Concerns Over Newly-Passed Right-to-Try Legislation Were Front and Center During BIO
Days after President Donald Trump signed the Right-to-Try legislation there are still many uncertainties about the law – key among those concerns is who will pay for the treatments should a terminally ill patient be given access to an experimental drug and who will administer the treatments.
Some of those concerns were on display at BIO in Boston last week. Forbes noted that the chief executive officers of some biotech companies were “overheard fretting about the new law—and the resources they would have to pour into handling a potential flood of requests from desperate patients.” Forbes did not note which executives of companies expressed concern about the law, nor did it elaborate on the additional resources that companies could have to use to handle requests under the law.
Requests are already coming into multiple companies.

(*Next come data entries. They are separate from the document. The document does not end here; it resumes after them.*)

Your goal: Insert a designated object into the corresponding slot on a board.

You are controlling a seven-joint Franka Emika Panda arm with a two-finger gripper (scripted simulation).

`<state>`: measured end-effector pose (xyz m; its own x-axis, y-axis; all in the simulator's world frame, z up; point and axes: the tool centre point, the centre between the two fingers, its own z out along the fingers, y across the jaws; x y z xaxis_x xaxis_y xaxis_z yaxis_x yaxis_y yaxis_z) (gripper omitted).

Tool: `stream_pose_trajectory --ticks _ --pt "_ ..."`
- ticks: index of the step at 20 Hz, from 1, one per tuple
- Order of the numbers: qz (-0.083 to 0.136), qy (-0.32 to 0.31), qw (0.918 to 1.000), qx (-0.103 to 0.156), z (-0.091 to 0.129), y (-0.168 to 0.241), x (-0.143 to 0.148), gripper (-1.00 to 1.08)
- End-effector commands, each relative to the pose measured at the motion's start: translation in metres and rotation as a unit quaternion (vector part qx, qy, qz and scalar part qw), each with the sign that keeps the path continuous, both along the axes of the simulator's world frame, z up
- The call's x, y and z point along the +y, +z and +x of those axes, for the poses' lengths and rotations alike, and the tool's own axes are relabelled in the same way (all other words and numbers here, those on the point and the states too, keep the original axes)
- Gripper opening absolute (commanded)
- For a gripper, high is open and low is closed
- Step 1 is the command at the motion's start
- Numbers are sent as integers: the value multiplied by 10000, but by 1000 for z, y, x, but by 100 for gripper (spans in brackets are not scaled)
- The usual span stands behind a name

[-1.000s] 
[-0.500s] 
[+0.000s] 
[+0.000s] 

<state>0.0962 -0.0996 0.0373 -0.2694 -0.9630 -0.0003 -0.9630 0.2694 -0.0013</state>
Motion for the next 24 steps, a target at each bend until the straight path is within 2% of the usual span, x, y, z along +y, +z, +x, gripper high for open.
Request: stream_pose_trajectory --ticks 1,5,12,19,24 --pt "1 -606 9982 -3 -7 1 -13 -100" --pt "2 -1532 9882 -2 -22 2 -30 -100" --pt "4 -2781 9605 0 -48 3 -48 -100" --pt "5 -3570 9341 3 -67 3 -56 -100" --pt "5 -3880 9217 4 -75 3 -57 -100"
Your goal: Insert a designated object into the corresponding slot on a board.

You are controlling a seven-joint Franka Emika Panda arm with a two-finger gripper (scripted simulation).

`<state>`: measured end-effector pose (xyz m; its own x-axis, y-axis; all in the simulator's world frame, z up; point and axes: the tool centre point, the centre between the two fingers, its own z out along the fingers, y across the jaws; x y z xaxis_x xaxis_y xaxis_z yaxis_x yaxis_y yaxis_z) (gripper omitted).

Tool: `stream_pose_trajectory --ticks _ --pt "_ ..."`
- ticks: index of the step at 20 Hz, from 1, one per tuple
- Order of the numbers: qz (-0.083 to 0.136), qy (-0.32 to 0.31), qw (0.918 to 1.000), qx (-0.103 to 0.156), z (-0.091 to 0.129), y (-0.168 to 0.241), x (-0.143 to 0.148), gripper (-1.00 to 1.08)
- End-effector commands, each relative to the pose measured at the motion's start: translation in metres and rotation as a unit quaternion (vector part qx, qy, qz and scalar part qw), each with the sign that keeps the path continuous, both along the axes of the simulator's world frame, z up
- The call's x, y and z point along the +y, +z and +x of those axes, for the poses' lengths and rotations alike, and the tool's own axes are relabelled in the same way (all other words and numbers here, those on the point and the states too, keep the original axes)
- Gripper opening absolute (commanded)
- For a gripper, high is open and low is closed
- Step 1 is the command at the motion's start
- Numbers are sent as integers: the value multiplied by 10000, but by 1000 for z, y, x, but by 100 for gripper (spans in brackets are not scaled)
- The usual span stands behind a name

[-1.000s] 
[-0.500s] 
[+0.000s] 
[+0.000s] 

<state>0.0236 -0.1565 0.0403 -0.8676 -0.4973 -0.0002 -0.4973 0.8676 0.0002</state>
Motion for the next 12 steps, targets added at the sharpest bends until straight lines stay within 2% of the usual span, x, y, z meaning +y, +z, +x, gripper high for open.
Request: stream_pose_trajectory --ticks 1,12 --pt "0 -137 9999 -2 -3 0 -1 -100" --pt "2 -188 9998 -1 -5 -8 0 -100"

Israel-based BrainStorm issued a press release last month noting that it has received numerous Right-to-Try requests from patients for its Phase III experimental amyotrophic lateral sclerosis therapy NurOwn.
During a question and answer session with U.S. Food and Drug Administration (FDA) Commissioner Scott Gottlieb, Jim Greenwood, president of Biotechnology Innovation Organization (BIO) the CEO of a privately-held oncology company said he had received a threatening telephone call over the right-to-try. The unnamed CEO said the daughter of a pancreatic cancer patient demanded the right to try the unnamed company’s experimental treatment. The woman obtained the CEO’s cellular telephone number from the company’s website, MedCity News reported. The CEO said the woman became “obnoxious” and angry when he told her that her mother’s physician would have to fill out a compassionate use request form on his company’s website.
Additionally, the CEO told Gottlieb that since the legislation was passed May 30, the company has received 10 requests for the right-to-try its experimental drugs. While the one phone call was the only concerning one that was reported, the unnamed CEO expressed concern that the Right-to-Try law could hurt recruitment for future clinical trials. He said it would “obviate the need for patients to join the trials,” MedCity News said.
Forbes also noted that a BIO panel discussion was led by Takeda Pharmaceutical’s chief counsel, Liz Lewis “on the legal implications of giving patients early access to drugs outside the strictly monitored confines of clinical trials.” The legislation allows terminally ill patients to appeal for access to those medications that could save their lives, as long as they have cleared Phase I of clinical testing.
The appealing patients would not be considered part of the clinical trial and any adverse reactions to the experimental medications taken by the terminally ill patients will not affect clinical review.
While the patients have a right to seek out the medications, the law does not require companies to provide the medications to those patients. There is also nothing in the legislation about who will pay for the medications. The legislation does not compel drug companies to give those experimental drugs to patients. Insurance companies may also not be required to cover the treatments, which could leave the patients on the hook for medications that could run well over $100,000.
Forbes spoke with Gregory Pence, a professor of bioethics at the University of Alabama at Birmingham, who also raised several other concerns about the Right-to-Try legislation. Who will supervise the administration of the drugs to patients outside of clinical trials? If a personal physician is required to do so, will their malpractice insurance rates have to be revised due to the risks? How will the medications be delivered to patients granted access to the drugs under Right-to-Try?